(What needs to be done) For the word "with", return each line of the data in which it occurs.

(Recorded information)
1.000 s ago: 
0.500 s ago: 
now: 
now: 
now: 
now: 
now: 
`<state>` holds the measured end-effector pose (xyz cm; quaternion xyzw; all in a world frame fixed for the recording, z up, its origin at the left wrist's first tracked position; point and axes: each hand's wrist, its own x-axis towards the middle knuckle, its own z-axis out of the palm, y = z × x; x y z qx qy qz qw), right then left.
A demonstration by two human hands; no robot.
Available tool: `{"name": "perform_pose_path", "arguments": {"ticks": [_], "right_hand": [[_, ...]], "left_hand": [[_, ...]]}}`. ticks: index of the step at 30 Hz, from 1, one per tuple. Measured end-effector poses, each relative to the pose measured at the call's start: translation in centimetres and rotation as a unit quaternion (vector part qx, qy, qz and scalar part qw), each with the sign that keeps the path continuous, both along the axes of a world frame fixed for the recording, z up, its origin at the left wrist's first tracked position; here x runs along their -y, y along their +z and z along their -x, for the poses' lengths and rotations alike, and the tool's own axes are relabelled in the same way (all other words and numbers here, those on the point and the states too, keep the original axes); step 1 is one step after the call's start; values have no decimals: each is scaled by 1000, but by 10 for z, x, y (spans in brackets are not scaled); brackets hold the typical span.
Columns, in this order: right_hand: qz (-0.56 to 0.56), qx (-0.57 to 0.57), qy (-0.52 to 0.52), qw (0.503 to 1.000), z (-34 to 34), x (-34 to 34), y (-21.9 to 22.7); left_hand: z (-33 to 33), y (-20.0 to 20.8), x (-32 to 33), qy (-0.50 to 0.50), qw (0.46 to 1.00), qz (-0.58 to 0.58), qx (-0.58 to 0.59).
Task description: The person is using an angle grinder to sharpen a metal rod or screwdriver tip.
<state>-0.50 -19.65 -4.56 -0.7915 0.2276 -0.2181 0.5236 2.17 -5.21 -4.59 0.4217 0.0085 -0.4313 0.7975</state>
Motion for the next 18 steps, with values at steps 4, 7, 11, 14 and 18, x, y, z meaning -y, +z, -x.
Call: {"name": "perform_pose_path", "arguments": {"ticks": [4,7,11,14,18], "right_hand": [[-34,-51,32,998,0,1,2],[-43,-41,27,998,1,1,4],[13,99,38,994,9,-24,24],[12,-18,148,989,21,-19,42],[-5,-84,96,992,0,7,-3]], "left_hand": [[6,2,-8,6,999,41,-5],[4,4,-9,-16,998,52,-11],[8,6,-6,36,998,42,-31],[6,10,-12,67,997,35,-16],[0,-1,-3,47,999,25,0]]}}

(Solution to this exercise)
Available tool: `{"name": "perform_pose_path", "arguments": {"ticks": [_], "right_hand": [[_, ...]], "left_hand": [[_, ...]]}}`. ticks: index of the step at 30 Hz, from 1, one per tuple. Measured end-effector poses, each relative to the pose measured at the call's start: translation in centimetres and rotation as a unit quaternion (vector part qx, qy, qz and scalar part qw), each with the sign that keeps the path continuous, both along the axes of a world frame fixed for the recording, z up, its origin at the left wrist's first tracked position; here x runs along their -y, y along their +z and z along their -x, for the poses' lengths and rotations alike, and the tool's own axes are relabelled in the same way (all other words and numbers here, those on the point and the states too, keep the original axes); step 1 is one step after the call's start; values have no decimals: each is scaled by 1000, but by 10 for z, x, y (spans in brackets are not scaled); brackets hold the typical span.
Motion for the next 18 steps, with values at steps 4, 7, 11, 14 and 18, x, y, z meaning -y, +z, -x.

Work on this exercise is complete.